La inteligencia artificial evoluciona hacia modelos cada vez más autónomos, capaces de intervenir de forma directa en los procesos empresariales. Este cambio marca una transición desde sistemas centrados en la asistencia hacia entornos donde la automatización y la toma de decisiones adquieren un papel protagonista.
En este marco, la IA agéntica se posiciona como uno de los ejes de transformación más relevantes en el ámbito corporativo. Digital Biz Magazine analiza este fenómeno a través de una entrevista con Antonio Cruz, director de AI Business Solutions – Workforce en Microsoft, disponible en www.digitalbizmagazine.com, en la que se abordan los retos, oportunidades y fundamentos de esta nueva etapa tecnológica, marcada por la necesidad de confianza, control y eficiencia operativa.
De Copilot a los agentes autónomos: una nueva arquitectura empresarial
La evolución de los asistentes inteligentes hacia sistemas de agentes autónomos representa un cambio estructural en la forma en que las organizaciones gestionan sus procesos. Microsoft plantea un modelo en el que la inteligencia artificial deja de ser un simple apoyo para convertirse en un elemento central en la ejecución de tareas complejas.
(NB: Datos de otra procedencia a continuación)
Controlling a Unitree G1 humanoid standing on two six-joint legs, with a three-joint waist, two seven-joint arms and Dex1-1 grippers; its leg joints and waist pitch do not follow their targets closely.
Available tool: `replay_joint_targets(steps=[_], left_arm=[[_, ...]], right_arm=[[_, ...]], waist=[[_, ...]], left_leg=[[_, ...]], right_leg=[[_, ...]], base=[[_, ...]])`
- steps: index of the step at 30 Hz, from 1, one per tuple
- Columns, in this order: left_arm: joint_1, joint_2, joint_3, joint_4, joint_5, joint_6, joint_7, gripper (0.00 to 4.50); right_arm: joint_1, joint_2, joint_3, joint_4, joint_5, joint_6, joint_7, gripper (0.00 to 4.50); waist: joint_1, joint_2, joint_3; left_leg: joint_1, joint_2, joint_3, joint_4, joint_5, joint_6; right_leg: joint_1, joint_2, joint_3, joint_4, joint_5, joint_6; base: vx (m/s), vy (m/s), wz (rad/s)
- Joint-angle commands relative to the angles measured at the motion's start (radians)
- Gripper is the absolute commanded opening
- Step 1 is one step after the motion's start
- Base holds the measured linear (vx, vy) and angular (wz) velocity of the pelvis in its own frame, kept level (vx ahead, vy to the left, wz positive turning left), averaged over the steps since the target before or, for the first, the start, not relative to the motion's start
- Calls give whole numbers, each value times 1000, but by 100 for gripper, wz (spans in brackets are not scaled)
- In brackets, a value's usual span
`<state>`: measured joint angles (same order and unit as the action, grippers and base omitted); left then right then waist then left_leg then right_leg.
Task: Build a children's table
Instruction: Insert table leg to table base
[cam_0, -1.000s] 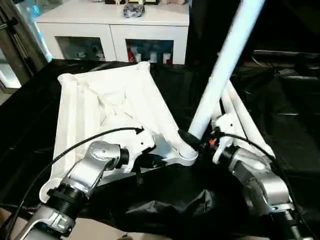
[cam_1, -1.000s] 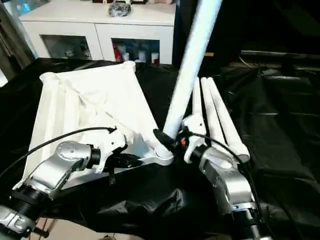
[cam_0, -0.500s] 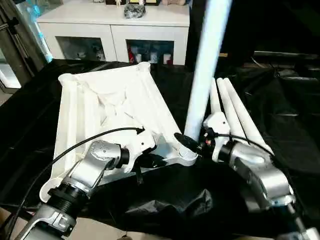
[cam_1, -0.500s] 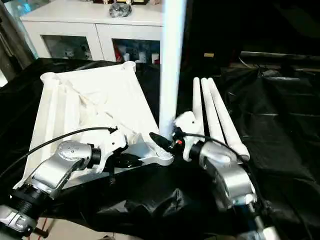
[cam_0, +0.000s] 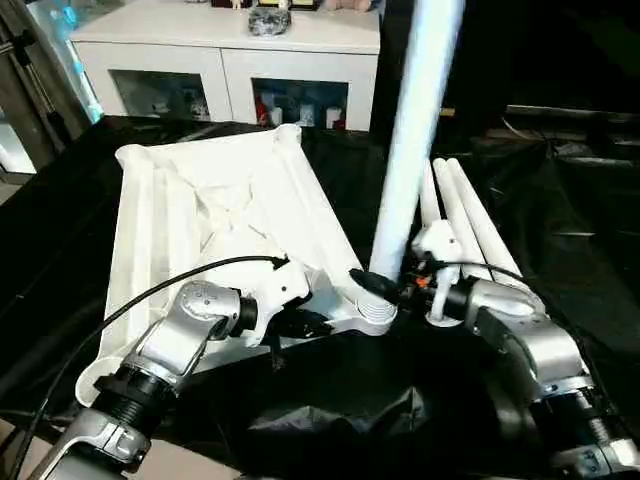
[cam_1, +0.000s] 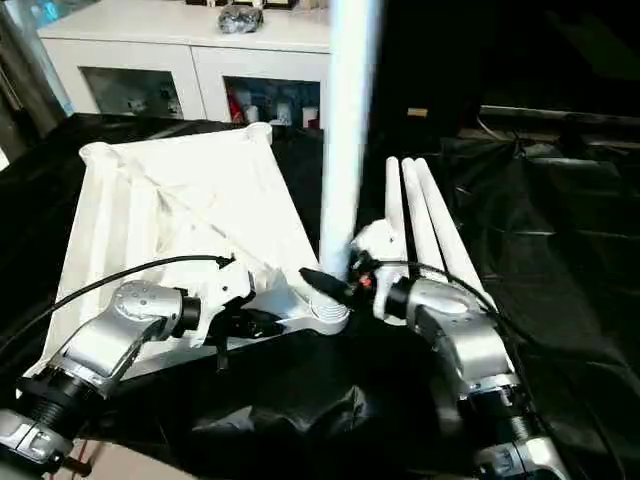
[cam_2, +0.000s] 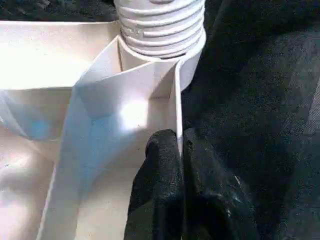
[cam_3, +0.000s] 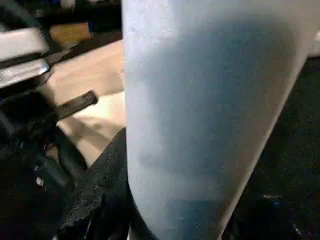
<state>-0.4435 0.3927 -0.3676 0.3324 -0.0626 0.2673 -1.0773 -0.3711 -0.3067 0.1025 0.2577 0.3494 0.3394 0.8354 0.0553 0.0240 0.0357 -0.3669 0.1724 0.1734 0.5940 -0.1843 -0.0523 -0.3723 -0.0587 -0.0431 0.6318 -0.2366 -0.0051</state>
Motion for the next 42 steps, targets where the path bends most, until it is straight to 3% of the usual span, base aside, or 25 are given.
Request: replay_joint_targets(steps=[1, 7, 10, 14, 20, 28, 36, 41, 42], left_arm=[[-6, 0, 6, -8, -21, -3, -23, 0], [-5, 3, 8, -7, -21, 0, -34, 0], [-5, 5, 7, -9, -21, 3, -39, 0], [-4, 5, 9, -11, -20, 7, -42, 0], [-4, 4, 12, -13, -18, 12, -46, 0], [-7, 5, 12, -11, -19, 16, -53, 0], [-10, 5, 14, -8, -17, 14, -58, 0], [-11, 5, 15, -8, -17, 13, -57, 0], [-11, 5, 16, -8, -17, 13, -56, 0]], right_arm=[[-9, -1, -45, 40, 27, 68, -29, 189], [-78, -7, -161, 30, 157, 141, -27, 189], [-101, -5, -219, 7, 232, 219, -33, 189], [-102, -2, -247, -13, 295, 304, -38, 189], [-95, 6, -272, -25, 340, 379, -47, 189], [-93, -1, -263, -47, 340, 406, -57, 189], [-106, -6, -177, -73, 245, 385, -86, 189], [-123, -1, -177, -58, 236, 418, -132, 189], [-135, 11, -200, -49, 254, 445, -156, 189]], waist=[[-8, -11, -35], [-2, -8, -43], [1, -7, -48], [3, -7, -47], [3, -7, -45], [4, -7, -46], [4, -6, -47], [4, -6, -47], [3, -6, -47]], left_leg=[[9, 58, -25, -85, -297, 11], [4, 57, -19, -79, -201, 29], [2, 55, -15, -71, -126, 52], [2, 55, -13, -70, -118, 61], [4, 57, -13, -73, -148, 37], [3, 55, -13, -71, -125, 35], [4, 56, -13, -71, -123, 31], [5, 55, -13, -71, -120, 25], [5, 55, -13, -72, -119, 25]], right_leg=[[15, -85, 54, -111, -339, -166], [25, -84, 52, -100, -196, -193], [28, -81, 49, -87, -70, -216], [31, -81, 47, -88, -60, -226], [29, -83, 47, -93, -126, -220], [31, -83, 47, -89, -93, -221], [31, -83, 47, -88, -88, -218], [31, -82, 47, -86, -79, -221], [32, -81, 47, -85, -74, -221]], base=[[0, 0, 0], [0, 0, 0], [0, 0, 0], [0, 0, 0], [0, 0, 0], [0, 0, 0], [0, 0, 0], [0, 0, 0], [0, 0, 0]])
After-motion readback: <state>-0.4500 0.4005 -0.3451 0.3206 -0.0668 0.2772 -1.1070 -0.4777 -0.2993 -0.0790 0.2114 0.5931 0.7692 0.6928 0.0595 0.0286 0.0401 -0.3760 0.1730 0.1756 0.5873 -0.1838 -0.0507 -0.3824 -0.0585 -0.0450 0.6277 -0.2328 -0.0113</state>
Según Antonio Cruz, esta transición implica una nueva lógica operativa basada en la delegación estratégica. “No estamos hablando de que el profesional desaparezca, sino de un cambio en la naturaleza de la delegación”, explica. La evolución parte del concepto Copilot, concebido como asistente digital, hacia entornos donde múltiples agentes actúan de forma coordinada. Así, los agentes asumen funciones repetitivas o de menor valor añadido, mientras que las personas supervisan, coordinan y aportan criterio.
La clave reside en la orquestación de múltiples agentes interconectados. Este enfoque permite romper los tradicionales silos de información y distribuir la inteligencia a lo largo de toda la cadena operativa. De este modo, la eficiencia deja de medirse únicamente en términos de productividad individual para centrarse en el impacto global en el negocio.
Inteligencia que ejecuta, no solo que responde
A diferencia de los modelos de lenguaje tradicionales, los agentes incorporan capacidades de planificación, memoria operativa y ejecución autónoma. Esto permite transformar la inteligencia artificial en una herramienta capaz de actuar de forma coordinada, integrándose con sistemas empresariales y ejecutando procesos completos.
Gobernanza, seguridad y confianza como pilares del modelo agéntico
El desarrollo de la IA agéntica introduce nuevas exigencias en materia de control y gestión de la información. Microsoft sitúa la gobernanza del dato y la seguridad como elementos imprescindibles para garantizar la viabilidad de estos sistemas en entornos corporativos.
En la entrevista publicada por Digital Biz Magazine, se destaca una premisa esencial en esta evolución tecnológica: “Todo lo que hagan los agentes debe ser seguro, transparente y auditable”. Este principio refleja la necesidad de evitar modelos opacos y asegurar una trazabilidad completa de las acciones realizadas por los sistemas autónomos.
La estrategia de la compañía se apoya en herramientas orientadas a la protección, monitorización y control del uso de la información, así como en el respeto de las políticas de acceso ya definidas por las organizaciones. De este modo, la inteligencia artificial se integra dentro de un marco de seguridad previamente establecido.
Asimismo, el concepto de desarrollo basado en la confianza adquiere un papel relevante. La incorporación de principios como la transparencia, la fiabilidad o la responsabilidad desde el diseño permite consolidar soluciones alineadas con las exigencias empresariales actuales.
La entrevista completa puede consultarse en www.digitalbizmagazine.com, donde se profundiza en la evolución hacia modelos híbridos y en la integración de la IA agéntica en los procesos corporativos.
Digital Biz Magazine pone así el foco en una transformación que redefine la relación entre tecnología y negocio, en la que la combinación de inteligencia artificial y supervisión humana se perfila como un elemento clave para el desarrollo de organizaciones más eficientes, seguras y adaptadas a los nuevos retos del entorno digital.